Jen, Dustin, and Lewis prepared for the beach. Jen suggested that I stay in the room and sleep. It sounded great. About ninety seconds before they left, a garage band that had been hired to play in the outdoor bar burst upon the scene. The bar, as I noted in my earlier entry, was right next to Jen's room. It seated about two hundred people. I later found that the band had set up across the walkway from the corner of Jen's hovel. The music was surely audible ten miles out on the lake. It was audible, I am certain, over the noise of boat and jet ski engines. About halfway through the set, the band slammed into a cover of Led Zeppelin's "Immigrant Song," and gave the lyrics a local spin: "On we sweep with threshing oar; / Our only goal will be the Tahoe shore!"

I spent all this time standing next to the TV. I couldn't hear it if I sat down.

I at last staggered away, and found Jen and the kids on the beach. The garage band finished its set about a minute after I left. The Canada geese that hang out here were still in the area, walking from group to group, chortling in a Canada-goose way, and gobbling the pretzels and Doritos people occasionally threw them. I was supposed to taking this trip to do research, and since sleep was out of the question, I thought I should get some work done. I blundered down a trail to have a look at old Tahoe.

Conveniently close to the "resort" where we were staying was the Tallac Historic Site. Run by the US Forest Service, the site is a collection of vacation homes built by San Francisco millionaires in the early twentieth century, now publicly owned and run essentially as a big sprawling museum. I walked the full network of paths between the buildings, among trees that are in places bigger than any in the whole Tahoe basin (because it was a resort, this area was not logged). The houses and cottages were all wood and stone, some of them featuring lofty main halls with fireplaces that reached up and up to the remote ceiling.

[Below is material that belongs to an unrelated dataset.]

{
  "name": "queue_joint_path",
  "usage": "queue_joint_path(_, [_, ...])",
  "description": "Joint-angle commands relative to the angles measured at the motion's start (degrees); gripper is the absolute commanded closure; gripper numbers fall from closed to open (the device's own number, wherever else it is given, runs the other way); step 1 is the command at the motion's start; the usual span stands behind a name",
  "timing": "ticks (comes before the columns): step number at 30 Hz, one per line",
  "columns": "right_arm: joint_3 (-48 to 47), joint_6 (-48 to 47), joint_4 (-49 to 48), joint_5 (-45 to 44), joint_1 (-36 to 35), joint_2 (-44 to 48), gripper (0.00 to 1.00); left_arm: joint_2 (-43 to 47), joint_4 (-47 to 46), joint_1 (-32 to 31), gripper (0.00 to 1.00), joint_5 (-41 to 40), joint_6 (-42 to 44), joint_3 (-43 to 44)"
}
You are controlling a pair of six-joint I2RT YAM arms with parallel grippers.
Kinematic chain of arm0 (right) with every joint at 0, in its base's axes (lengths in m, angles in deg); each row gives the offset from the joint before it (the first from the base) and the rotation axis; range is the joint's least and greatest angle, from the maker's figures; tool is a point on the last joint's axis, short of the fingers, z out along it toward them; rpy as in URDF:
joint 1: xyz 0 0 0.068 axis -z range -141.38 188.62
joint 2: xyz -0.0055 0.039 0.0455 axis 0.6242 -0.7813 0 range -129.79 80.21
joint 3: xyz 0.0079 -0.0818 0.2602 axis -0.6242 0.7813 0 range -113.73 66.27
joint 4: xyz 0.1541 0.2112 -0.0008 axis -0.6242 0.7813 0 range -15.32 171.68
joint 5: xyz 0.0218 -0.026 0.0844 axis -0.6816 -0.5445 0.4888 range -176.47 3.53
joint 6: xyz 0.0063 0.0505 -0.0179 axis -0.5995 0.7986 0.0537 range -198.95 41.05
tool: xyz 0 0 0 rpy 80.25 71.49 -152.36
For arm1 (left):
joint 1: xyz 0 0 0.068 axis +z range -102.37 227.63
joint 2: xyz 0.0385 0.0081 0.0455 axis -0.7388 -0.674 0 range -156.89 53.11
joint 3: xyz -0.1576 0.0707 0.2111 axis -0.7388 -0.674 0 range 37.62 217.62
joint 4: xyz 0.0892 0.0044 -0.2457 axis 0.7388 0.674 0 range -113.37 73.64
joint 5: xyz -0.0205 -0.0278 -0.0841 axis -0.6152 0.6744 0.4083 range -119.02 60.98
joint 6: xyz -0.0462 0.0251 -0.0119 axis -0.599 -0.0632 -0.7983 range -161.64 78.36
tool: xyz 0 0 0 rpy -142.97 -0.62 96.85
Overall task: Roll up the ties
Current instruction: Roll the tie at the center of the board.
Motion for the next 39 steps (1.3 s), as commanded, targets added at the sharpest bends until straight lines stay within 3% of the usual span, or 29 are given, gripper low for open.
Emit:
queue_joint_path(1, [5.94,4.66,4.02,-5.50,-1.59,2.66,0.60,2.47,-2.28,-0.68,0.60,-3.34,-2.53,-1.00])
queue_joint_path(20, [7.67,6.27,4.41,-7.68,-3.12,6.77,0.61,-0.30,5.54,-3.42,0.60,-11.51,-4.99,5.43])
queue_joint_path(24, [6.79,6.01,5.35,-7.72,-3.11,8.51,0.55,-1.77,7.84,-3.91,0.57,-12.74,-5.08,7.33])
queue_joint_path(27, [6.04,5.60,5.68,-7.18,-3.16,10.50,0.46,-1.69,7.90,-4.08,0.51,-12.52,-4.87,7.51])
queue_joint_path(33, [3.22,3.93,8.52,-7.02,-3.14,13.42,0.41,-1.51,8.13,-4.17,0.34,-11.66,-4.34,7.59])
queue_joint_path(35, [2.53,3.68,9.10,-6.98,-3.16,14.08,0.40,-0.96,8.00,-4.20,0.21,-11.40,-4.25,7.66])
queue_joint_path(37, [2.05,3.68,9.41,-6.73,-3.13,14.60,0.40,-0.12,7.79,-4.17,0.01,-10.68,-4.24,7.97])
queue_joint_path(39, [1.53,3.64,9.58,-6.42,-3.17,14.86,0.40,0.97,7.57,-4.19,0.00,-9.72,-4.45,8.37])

I walked through the structures that were open, and peeked through the windows of those that were not. They were full of furnishings and odds and ends from a hundred years ago. These places were pre-synthetic, as was everything in them; they dated from an age before plastic, when everyday things were made of bone and stone and wood and the like. It was a heavy era, by which I mean everything weighed a lot. The skis that can still be found in one of the cottages looked more like surfboards to me. What I was seeing, I eventually realized, were artifacts left by people who came here, a hundred years ago, to have fun: tennis courts, fishing tackle, boats. They developed an elaborate powerboat subculture, and every millionaire had a boathouse on the lake. The boats combined elegant wooden hulls with power plants designed for maximum speed and noise and pollution.

Later that day, after I finished with Tallac, I returned to the pier at our resort. I arrived just as the bats were coming out, and walked again to the end. The big gray boxes along the Nevada line--the casinos--were turning bright red. I could smell the pine trees on shore when I was well out to sea. A friendly family greeted me as I walked out. A house full of revelers was open to the night, and I am certain one could hear them in Nevada if all the plentiful engine noise on the lake and the shore were to cease. The swimming dock over by Tallac was lit up at the end like the dock in The Great Gatsby.

Later still, I walked to the shore one last time, at about ten o'clock, and the reality of the lake was disclosed to me. The mountains were mostly dark, but the rim of the lake was lit up all the way around, a wandering oval made of light. In a couple of places--South Lake Tahoe, and the urban strip and casino zone on the northern shore--the band of light bulged upwards, but mostly it was thin, and mostly it was unbroken.

Gravity and necessity made that oval. The lake shore is where everyone wants to be. The lake shore is where the ground is relatively flat, where roads can be built with an ease that is unusual in these ruthless mountains, and structures too. The weather is milder the lower you go. So the mountains above are mostly dark, but the shore--the line beneath which no one can descend--is lit up all the way around.

What we see at Tahoe--the things that people do there, and build there--is nothing new. This place has been a playground for a long time. There is just a whole lot more of it.